Guidance, not legal advice
Permit
Conditional
Issuer: Local authority or landowner for commercial shoots; no permit for personal or street photography
Cost: No permit for personal or street photography; commercial shoots on managed sites need a license
You can photograph freely on public land. Commercial shoots on managed or private sites such as Trafalgar Square, the royal parks, and National Trust property need a permit or location agreement.
Drone / airspace
Regulated by the UK CAA: an Operator ID is needed for any camera drone and a Flyer ID for drones over 250g
The UK runs its own scheme rather than the EU EASA system. For Part 107-equivalent depth, see Drone Authority.
Street / public space
Yes, and unusually liberal: you may photograph and even commercially use images of identifiable people in public
The limits are a reasonable expectation of privacy, harassment, and indecency.

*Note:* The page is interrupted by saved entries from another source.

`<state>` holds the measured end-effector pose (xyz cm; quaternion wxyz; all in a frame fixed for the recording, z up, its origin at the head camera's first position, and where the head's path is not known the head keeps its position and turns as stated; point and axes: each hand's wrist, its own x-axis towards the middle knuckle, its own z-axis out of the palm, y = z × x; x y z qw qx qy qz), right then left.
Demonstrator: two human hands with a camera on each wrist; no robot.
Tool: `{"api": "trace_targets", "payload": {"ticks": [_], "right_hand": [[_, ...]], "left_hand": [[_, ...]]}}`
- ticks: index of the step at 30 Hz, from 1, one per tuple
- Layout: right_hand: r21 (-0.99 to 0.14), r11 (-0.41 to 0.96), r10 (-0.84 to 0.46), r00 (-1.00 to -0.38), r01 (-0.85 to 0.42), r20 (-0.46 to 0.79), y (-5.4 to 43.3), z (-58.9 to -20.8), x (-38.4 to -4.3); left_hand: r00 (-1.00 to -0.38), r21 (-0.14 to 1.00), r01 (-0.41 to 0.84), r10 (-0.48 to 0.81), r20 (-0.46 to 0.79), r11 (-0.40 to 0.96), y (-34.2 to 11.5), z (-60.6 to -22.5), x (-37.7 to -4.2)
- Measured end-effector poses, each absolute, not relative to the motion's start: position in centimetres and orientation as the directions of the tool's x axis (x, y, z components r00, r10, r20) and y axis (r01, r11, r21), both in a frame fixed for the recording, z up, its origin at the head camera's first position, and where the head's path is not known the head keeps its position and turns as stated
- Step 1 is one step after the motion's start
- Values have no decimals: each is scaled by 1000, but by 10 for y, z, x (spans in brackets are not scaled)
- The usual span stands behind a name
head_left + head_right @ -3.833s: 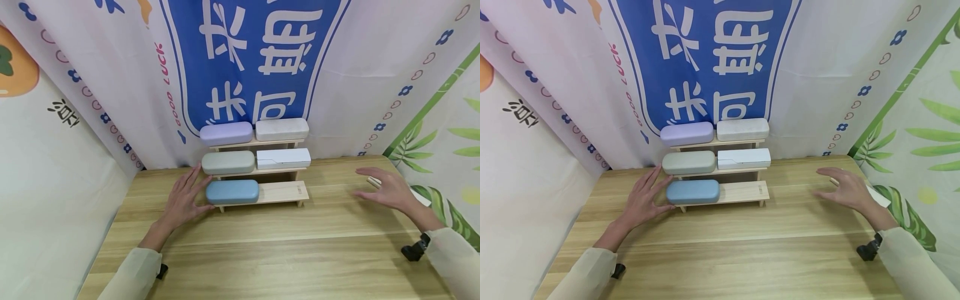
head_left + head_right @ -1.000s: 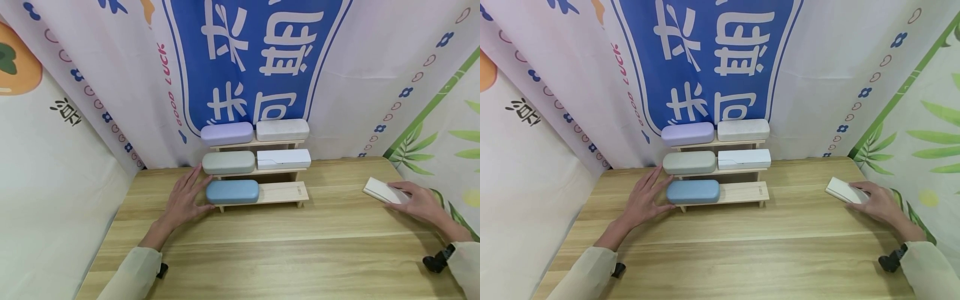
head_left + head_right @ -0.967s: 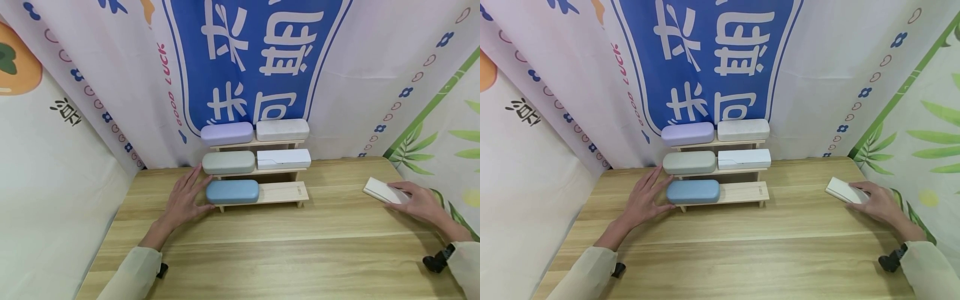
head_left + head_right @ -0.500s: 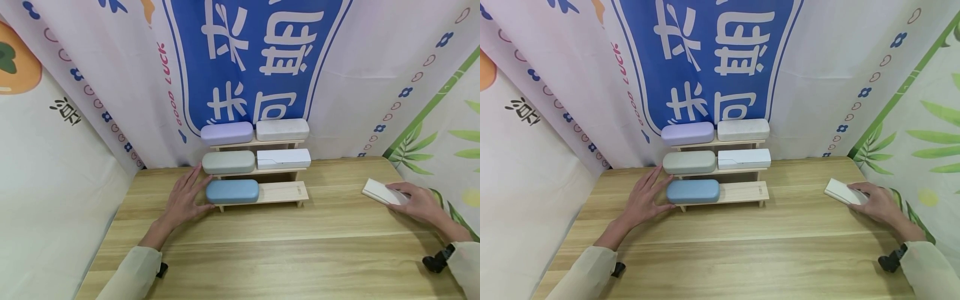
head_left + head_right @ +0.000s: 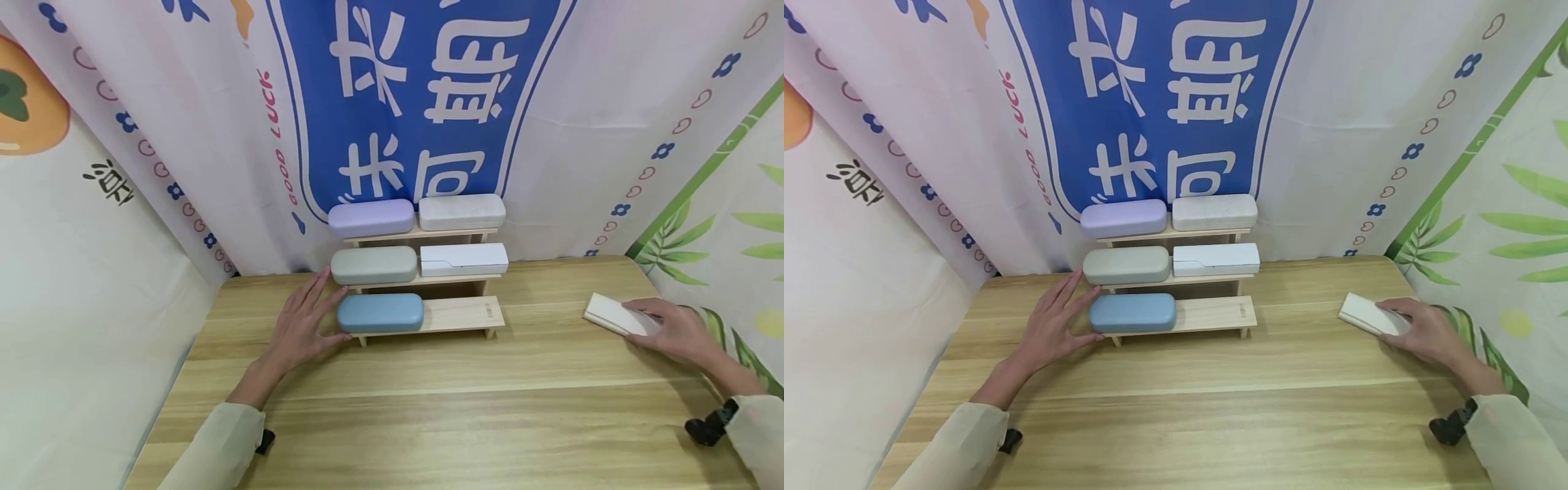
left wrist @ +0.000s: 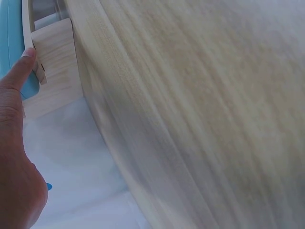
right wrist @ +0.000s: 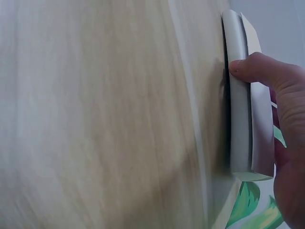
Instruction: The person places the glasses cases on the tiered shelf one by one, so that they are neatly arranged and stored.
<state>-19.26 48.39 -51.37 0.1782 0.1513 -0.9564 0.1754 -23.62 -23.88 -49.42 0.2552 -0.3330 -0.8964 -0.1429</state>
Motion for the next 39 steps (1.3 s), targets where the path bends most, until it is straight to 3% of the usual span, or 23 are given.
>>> {"api": "trace_targets", "payload": {"ticks": [17,32,39], "right_hand": [[-289,865,-266,-863,-410,428,454,-500,-198],[-271,863,-311,-871,-427,382,427,-483,-201],[-251,835,-366,-835,-490,411,416,-479,-203]], "left_hand": [[-645,95,673,519,560,734,-237,-492,-235],[-651,93,666,516,557,741,-236,-494,-235],[-643,97,672,513,569,734,-236,-493,-235]]}}
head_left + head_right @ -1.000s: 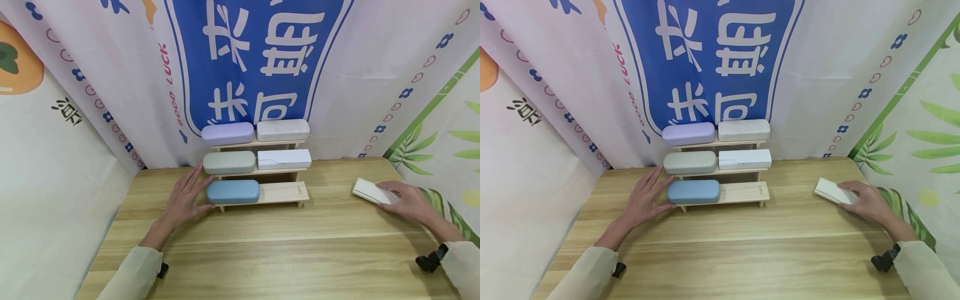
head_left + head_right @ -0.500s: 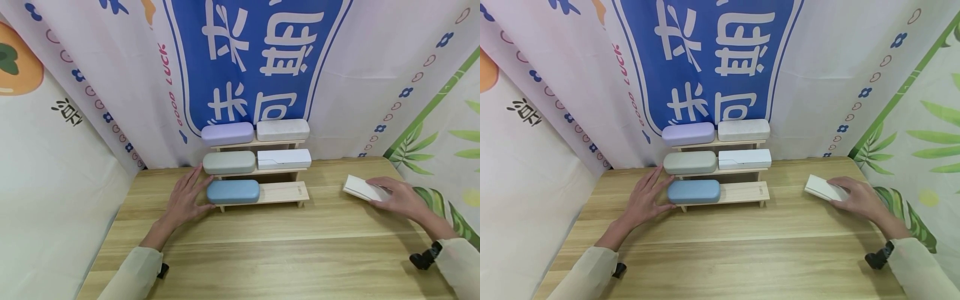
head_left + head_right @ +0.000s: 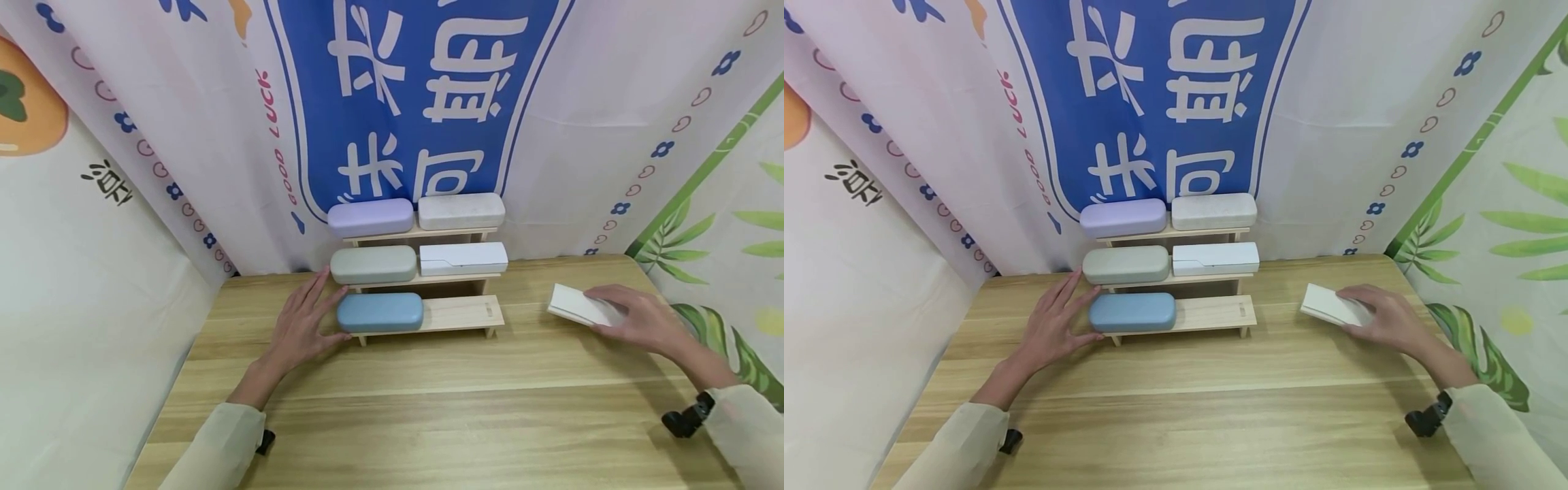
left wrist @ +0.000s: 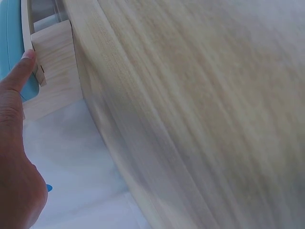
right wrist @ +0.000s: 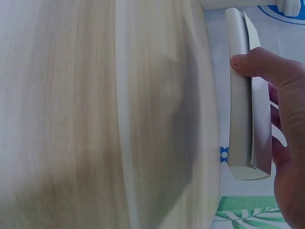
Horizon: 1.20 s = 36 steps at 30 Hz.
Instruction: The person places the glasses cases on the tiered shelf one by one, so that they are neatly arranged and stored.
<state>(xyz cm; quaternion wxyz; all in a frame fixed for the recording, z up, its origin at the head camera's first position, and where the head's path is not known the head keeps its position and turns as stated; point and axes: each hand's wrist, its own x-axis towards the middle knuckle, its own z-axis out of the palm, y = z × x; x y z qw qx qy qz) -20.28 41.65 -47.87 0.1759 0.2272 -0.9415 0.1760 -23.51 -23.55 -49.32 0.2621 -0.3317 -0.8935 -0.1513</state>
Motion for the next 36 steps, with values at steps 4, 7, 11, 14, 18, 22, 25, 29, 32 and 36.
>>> {"api": "trace_targets", "payload": {"ticks": [4,7,11,14,18,22,25,29,32,36], "right_hand": [[-241,800,-413,-795,-550,445,411,-477,-206],[-230,782,-436,-772,-580,462,406,-475,-207],[-224,768,-457,-758,-600,464,399,-471,-207],[-223,757,-473,-751,-614,461,394,-469,-207],[-220,745,-487,-738,-630,467,390,-468,-208],[-223,721,-504,-717,-656,482,384,-468,-210],[-242,689,-517,-697,-683,497,379,-468,-211],[-262,642,-537,-666,-720,518,371,-466,-212],[-253,622,-554,-645,-741,526,366,-465,-214],[-249,607,-571,-632,-754,523,359,-463,-215]], "left_hand": [[-636,96,677,515,575,729,-235,-492,-235],[-638,93,675,515,573,732,-235,-492,-235],[-644,92,670,515,566,736,-235,-492,-235],[-651,96,666,514,559,740,-235,-492,-235],[-657,98,661,511,554,744,-235,-492,-235],[-649,95,665,511,563,740,-235,-493,-235],[-644,94,669,512,569,737,-236,-494,-235],[-648,90,666,515,561,740,-236,-494,-236],[-650,90,666,517,556,740,-236,-493,-235],[-650,100,670,516,557,736,-236,-493,-235]]}}
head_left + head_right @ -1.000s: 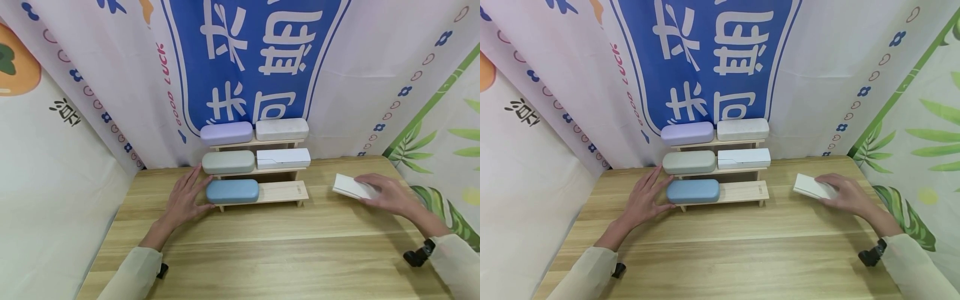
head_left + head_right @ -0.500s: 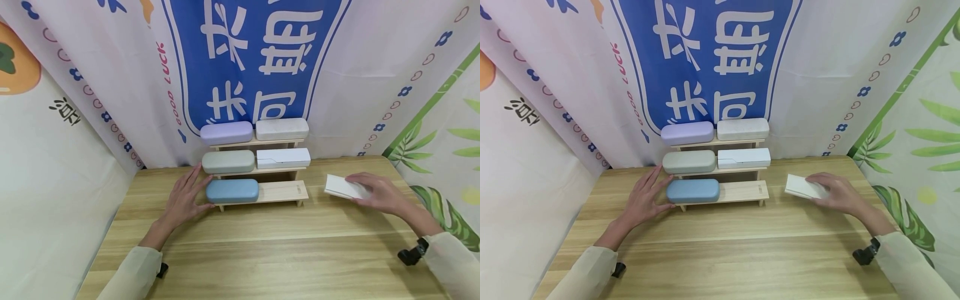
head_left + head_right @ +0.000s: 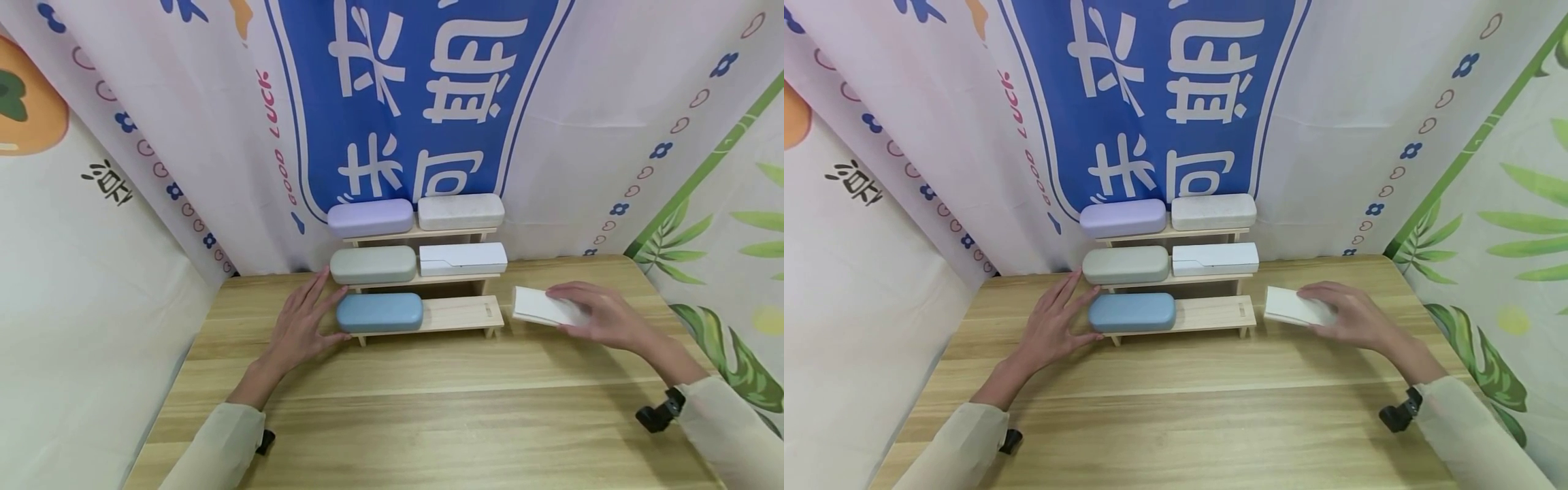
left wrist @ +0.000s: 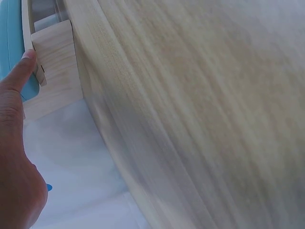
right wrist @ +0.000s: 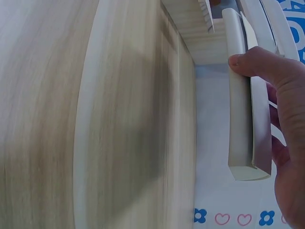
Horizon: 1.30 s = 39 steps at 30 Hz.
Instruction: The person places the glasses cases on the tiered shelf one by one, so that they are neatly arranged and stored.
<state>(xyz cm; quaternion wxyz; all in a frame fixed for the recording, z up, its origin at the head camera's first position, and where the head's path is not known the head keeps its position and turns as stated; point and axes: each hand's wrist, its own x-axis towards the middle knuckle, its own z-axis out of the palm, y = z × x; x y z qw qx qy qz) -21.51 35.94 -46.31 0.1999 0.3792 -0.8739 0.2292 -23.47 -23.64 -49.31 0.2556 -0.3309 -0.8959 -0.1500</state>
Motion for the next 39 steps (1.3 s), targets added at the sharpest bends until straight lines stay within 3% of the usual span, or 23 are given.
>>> {"api": "trace_targets", "payload": {"ticks": [31,39], "right_hand": [[-273,502,-629,-563,-821,536,317,-460,-221],[-276,508,-638,-571,-816,517,307,-461,-225]], "left_hand": [[-658,113,669,515,550,735,-236,-493,-236],[-663,118,668,516,542,734,-236,-493,-235]]}}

Publishers still ask for releases in practice.
Freedom of panorama
Full
Section 62 of the Copyright, Designs and Patents Act 1988 lets you photograph and freely sell images of buildings, sculptures, and works of artistic craftsmanship permanently in a public place. It does not cover 2D works like murals or posters.
Practical notes
- You can legally sell a print of the London skyline including the Shard and the Gherkin; buildings are fully covered.
- Privately owned public spaces like Canary Wharf and shopping centres can ban photography on their own land even when the street outside is fine.